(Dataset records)
════
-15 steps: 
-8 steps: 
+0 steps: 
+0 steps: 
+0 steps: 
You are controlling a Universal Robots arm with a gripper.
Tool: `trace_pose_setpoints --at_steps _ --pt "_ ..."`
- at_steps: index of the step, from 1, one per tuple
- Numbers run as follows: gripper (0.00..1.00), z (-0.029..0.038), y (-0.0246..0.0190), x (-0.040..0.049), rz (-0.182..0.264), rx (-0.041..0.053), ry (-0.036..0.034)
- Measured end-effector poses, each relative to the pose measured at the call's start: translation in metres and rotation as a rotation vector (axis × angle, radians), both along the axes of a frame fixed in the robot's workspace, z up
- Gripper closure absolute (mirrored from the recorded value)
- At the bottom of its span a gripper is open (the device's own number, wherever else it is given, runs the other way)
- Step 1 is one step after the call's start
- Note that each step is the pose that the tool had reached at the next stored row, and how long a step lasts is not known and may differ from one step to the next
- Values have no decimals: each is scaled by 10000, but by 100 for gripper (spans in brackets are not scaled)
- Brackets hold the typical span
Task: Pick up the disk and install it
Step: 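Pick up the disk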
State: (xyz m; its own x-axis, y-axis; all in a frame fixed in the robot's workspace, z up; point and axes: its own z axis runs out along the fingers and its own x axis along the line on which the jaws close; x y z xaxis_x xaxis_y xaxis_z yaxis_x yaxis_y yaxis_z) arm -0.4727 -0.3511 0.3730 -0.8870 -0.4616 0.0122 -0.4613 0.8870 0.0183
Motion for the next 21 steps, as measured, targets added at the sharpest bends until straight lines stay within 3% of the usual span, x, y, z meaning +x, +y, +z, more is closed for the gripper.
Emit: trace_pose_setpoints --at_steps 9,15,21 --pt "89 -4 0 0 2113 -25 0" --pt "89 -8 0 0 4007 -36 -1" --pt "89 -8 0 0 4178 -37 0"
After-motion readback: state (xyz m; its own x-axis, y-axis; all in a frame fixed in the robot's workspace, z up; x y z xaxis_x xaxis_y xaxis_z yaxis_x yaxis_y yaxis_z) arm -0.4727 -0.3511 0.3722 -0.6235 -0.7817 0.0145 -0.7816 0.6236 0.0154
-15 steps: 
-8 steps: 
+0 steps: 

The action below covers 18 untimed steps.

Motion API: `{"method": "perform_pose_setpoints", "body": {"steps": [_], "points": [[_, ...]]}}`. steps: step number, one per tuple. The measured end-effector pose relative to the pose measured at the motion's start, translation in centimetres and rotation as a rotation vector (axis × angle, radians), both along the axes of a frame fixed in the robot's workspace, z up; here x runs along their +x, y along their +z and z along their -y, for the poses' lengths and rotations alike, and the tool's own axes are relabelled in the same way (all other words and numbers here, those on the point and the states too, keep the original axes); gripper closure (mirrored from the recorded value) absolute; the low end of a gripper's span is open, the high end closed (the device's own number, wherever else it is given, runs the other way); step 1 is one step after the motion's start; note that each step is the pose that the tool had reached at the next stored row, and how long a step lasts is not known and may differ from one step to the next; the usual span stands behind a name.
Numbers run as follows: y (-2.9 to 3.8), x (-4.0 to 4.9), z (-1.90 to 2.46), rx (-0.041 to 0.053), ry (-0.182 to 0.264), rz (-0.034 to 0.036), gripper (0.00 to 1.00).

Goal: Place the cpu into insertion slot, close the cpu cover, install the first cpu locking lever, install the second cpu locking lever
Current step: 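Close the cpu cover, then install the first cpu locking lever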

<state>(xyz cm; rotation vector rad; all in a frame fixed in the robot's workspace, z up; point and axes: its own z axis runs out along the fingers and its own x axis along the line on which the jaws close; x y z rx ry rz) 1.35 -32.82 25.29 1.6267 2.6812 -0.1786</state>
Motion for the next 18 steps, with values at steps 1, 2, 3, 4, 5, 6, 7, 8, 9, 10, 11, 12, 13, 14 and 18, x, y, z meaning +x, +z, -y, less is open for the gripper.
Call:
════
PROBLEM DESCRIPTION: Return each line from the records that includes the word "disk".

ANSWER SECTION:
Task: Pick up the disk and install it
Step: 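Pick up the disk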

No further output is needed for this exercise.